Reflection and transmission solitons via high magneto optical medium

Abstract

The permittivity, permeability, and tangent loss of high magneto-optical mediums are controlled and modified in this manuscript. The paramagnetism and diamagnetism are controlled by the changing of strength and phases of the coupled driving fields. In addition, the study of the electric and magnetic tangent loss involves varying the phases of the control fields. The highest positive as well as negative group index is calculated to be $n_g=\pm 2\times 10^7$. The propagation of light in the medium corresponds to superluminal and subluminal characteristics by the positive and negative group indices.
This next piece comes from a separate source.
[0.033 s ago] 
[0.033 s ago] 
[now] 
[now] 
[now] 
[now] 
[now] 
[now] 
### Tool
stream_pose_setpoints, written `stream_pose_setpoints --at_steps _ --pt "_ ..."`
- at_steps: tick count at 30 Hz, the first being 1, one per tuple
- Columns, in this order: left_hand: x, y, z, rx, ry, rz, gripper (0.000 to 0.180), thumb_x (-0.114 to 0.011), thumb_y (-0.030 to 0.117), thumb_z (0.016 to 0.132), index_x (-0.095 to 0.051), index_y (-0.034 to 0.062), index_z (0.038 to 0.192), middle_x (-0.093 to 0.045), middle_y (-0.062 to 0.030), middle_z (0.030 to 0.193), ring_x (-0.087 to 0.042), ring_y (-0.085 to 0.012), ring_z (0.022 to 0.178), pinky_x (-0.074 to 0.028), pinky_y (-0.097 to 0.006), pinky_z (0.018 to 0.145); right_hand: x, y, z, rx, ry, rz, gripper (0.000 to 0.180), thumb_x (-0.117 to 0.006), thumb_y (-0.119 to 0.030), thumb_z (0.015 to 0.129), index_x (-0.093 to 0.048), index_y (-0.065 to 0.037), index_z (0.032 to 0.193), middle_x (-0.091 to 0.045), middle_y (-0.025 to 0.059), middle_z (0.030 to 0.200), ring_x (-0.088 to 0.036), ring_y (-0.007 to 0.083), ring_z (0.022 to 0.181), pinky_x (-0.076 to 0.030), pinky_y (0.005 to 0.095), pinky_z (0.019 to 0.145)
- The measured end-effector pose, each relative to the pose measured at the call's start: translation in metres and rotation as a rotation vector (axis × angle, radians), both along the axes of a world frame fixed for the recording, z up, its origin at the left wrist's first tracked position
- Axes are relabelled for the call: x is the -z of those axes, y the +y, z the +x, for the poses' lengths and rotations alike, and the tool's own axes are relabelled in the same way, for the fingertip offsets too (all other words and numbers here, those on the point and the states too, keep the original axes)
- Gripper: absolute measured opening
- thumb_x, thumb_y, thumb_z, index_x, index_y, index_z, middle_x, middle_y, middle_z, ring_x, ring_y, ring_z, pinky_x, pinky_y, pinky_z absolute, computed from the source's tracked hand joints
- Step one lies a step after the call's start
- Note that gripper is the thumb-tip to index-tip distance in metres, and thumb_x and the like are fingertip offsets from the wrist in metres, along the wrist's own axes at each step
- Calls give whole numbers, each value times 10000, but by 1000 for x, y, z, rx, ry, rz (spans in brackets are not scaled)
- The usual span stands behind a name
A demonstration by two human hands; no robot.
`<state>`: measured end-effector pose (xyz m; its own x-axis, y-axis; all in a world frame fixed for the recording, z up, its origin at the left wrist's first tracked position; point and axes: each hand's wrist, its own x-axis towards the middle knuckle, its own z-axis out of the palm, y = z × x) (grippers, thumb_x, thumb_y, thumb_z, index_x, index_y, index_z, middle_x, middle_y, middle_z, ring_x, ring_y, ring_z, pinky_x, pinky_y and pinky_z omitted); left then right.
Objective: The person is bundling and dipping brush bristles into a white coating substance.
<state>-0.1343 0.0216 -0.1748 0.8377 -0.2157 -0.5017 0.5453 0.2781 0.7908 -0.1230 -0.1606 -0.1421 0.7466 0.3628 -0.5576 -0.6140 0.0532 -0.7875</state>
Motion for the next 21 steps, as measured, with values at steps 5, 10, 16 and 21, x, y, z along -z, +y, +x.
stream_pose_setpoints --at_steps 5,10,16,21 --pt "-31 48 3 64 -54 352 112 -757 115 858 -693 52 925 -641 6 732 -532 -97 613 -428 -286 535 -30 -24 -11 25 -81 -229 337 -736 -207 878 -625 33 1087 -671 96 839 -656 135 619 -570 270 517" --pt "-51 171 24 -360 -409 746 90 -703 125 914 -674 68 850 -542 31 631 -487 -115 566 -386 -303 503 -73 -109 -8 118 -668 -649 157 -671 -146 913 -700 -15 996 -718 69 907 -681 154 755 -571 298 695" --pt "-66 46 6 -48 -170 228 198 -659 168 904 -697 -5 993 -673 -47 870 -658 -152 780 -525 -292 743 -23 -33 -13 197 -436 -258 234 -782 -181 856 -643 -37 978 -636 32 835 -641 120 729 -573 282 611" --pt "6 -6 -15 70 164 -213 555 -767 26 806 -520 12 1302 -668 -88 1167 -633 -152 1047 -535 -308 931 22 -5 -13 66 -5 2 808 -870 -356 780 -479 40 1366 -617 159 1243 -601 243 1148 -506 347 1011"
The maximum envelope of the wave $\left(v_g\right)$ is investigated to be $v_g=\pm 15\mathrm{m/s}$. Reflection and transmission pulse intensity are also studied in the corresponding medium. The reflected and transmitted pulses show bright soliton behavior with time and space variation. The reflection and transmission pulse intensity are soliton-like behaviors around the origin of space and time coordinates. Dirac delta function types, pulses, shapes of reflection, and transmission are investigated, having small shifts and spread along space coordinates. The results demonstrate significant applications in optical communications, soliton radar technology, imaging, and time cloak technologies. The soliton-like behavior enhances target recognition and signal clarity, which benefits radar systems. Solitons in optical communication prevent signal loss for longer transmissions with more capacity. Stable soliton propagation reduces blur in imaging, improving image quality and diagnostic precision.